Se giró y caminó hacía la nevera para buscar una caja de leche. La abrió y el mal olor la golpeó. La mayoría de la comida que había dentro se había echado a perder. Tendría que tirarla, limpiar la nevera e ir de compras. Aquello estaba resultando mucho más difícil de lo que había pensado en un principio. Volvió a cerrar la nevera y sus ojos tropezaron con una nota, sujeta a la puerta con un imán.

He estado esperándote hasta las tres de la mañana. ¿Por qué sigues escondiéndote de mí? Esto es de locos, Laura. Necesito hablar contigo pero no contestas a mis llamadas ni apareces por casa. Empiezo a estar preocupado. Llámame, por favor, a cualquier hora. Te echo de menos.

David

Laura cogió el papel y volvió a sentarse, con la vista fija en su letra, en sus palabras. Sintió un nudo en la garganta y en el estomago. Los ojos le ardían pero no iba a llorar, no por él. No lo merecía. Y no tenía derecho a decirle que la echaba de menos, ni que estaba preocupado. ¿Por qué no se preocupó antes de hacerle daño?

Los recuerdos volvieron a invadir su memoria, sin freno ni censura. David en el salón, sentado en el sofá con la cabeza agachada, sin atreverse a mirarla mientras le confesaba que le había sido infiel, que acababa de terminar una aventura que había durado meses. Arrugó el papel entre sus manos, sintiéndose furiosa de nuevo, deseando no recordar, no saber.

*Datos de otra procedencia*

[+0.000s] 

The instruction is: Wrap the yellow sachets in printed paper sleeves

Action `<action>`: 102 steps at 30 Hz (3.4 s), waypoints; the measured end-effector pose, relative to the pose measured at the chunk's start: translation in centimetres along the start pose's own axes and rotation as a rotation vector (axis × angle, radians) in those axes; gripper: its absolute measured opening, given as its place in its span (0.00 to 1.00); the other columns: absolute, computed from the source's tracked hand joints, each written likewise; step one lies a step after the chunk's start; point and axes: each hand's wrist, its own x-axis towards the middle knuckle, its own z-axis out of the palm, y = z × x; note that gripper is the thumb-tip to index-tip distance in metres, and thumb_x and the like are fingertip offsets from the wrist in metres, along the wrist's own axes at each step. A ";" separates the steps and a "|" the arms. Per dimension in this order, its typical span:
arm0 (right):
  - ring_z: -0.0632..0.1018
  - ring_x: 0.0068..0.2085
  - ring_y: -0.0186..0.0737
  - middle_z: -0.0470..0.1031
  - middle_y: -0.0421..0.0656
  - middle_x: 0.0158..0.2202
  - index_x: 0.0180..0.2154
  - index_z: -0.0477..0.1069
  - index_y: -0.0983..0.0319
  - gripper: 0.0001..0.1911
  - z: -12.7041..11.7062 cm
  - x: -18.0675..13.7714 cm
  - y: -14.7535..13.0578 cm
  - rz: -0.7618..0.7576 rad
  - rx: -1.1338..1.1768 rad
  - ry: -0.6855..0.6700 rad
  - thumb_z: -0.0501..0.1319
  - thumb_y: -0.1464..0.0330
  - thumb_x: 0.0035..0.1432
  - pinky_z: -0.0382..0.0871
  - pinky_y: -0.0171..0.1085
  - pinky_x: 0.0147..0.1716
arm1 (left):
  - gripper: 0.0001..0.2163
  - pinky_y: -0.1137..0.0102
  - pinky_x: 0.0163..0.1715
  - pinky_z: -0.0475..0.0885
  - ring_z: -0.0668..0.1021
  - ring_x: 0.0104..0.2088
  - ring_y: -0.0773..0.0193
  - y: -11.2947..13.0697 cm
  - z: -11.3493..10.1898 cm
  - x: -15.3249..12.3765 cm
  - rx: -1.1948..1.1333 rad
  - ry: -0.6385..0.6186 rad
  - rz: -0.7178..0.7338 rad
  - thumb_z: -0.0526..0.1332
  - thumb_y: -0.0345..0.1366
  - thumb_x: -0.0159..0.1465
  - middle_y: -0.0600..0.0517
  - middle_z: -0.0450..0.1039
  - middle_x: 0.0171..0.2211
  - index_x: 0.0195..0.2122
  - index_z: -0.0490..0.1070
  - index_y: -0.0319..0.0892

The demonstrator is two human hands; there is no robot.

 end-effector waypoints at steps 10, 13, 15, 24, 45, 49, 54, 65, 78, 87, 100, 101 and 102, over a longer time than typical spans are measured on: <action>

Tampoco aquella noche había querido saber nada. Se había levantado sin dejarle terminar, incapaz de aguantar un segundo más sus sollozos de arrepentimiento, sus explicaciones. No quería remordimientos, ni promesas de enmienda. Lo único que deseaba era que aquello no hubiese sucedido y eso ni él ni nadie podían concedérselo. Así que le había pedido que recogiese sus cosas y que no estuviese en casa cuando ella regresara y había salido.

No recordaba dónde había estado aquella noche, ni cuánto tiempo había estado conduciendo. Sólo recordaba el brillo de las luces nocturnas de las calles de Bilbao a través de una cortina de lágrimas. Luego había vuelto a una casa en la que él ya no estaba pero que tampoco era ya la suya y había dedicado los diez últimos días a intentar olvidar, a no dejarse vencer por el llanto nunca más.

Fue rompiendo su nota en pedazos pequeños. No iba a llamarle, le había dejado muy claro que no quería volver a verle, que no tenían nada de que hablar. El sonido de su voz, la mirada de sus ojos o una simple sonrisa harían que tuviese que volver a empezar de nuevo el camino hacia el olvido. Y estaba resultando un camino muy duro.